* **Information provided**:
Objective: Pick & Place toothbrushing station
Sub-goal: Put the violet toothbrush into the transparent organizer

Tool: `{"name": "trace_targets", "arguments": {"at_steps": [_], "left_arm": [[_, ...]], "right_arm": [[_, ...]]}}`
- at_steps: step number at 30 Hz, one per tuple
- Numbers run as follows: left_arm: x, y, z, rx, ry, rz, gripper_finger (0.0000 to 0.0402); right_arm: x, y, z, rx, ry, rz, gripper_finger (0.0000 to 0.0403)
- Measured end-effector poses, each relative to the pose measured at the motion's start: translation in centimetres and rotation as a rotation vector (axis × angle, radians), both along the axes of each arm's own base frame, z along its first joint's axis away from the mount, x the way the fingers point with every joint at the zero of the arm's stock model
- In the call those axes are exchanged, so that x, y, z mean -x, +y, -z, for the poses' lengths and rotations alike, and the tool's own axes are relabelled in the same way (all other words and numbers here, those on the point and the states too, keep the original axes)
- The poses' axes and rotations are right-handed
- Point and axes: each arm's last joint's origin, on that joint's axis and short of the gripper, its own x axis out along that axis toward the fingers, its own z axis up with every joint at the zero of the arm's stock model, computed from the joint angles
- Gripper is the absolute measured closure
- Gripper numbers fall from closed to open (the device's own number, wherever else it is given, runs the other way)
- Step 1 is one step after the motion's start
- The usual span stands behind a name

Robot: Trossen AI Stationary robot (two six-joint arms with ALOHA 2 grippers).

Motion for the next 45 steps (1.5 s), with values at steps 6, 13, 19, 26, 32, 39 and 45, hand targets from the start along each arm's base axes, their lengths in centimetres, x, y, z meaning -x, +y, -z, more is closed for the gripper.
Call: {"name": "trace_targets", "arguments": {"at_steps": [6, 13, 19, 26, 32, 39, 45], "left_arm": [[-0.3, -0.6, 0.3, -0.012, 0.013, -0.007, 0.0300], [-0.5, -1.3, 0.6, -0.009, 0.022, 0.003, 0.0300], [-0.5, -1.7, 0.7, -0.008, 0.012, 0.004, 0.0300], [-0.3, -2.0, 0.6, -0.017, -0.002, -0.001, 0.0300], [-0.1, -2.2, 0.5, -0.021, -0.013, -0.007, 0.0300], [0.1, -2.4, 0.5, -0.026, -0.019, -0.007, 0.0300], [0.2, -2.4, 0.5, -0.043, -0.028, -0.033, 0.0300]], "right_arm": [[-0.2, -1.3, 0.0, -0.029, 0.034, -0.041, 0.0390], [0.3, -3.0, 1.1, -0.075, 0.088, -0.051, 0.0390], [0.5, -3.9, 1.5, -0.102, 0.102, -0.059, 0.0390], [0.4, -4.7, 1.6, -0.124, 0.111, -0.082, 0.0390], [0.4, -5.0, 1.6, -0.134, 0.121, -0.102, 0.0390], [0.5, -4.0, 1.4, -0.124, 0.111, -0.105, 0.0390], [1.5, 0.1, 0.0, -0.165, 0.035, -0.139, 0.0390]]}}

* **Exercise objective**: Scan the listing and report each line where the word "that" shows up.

* **Output of the exercise**:
- In the call those axes are exchanged, so that x, y, z mean -x, +y, -z, for the poses' lengths and rotations alike, and the tool's own axes are relabelled in the same way (all other words and numbers here, those on the point and the states too, keep the original axes)
- Point and axes: each arm's last joint's origin, on that joint's axis and short of the gripper, its own x axis out along that axis toward the fingers, its own z axis up with every joint at the zero of the arm's stock model, computed from the joint angles

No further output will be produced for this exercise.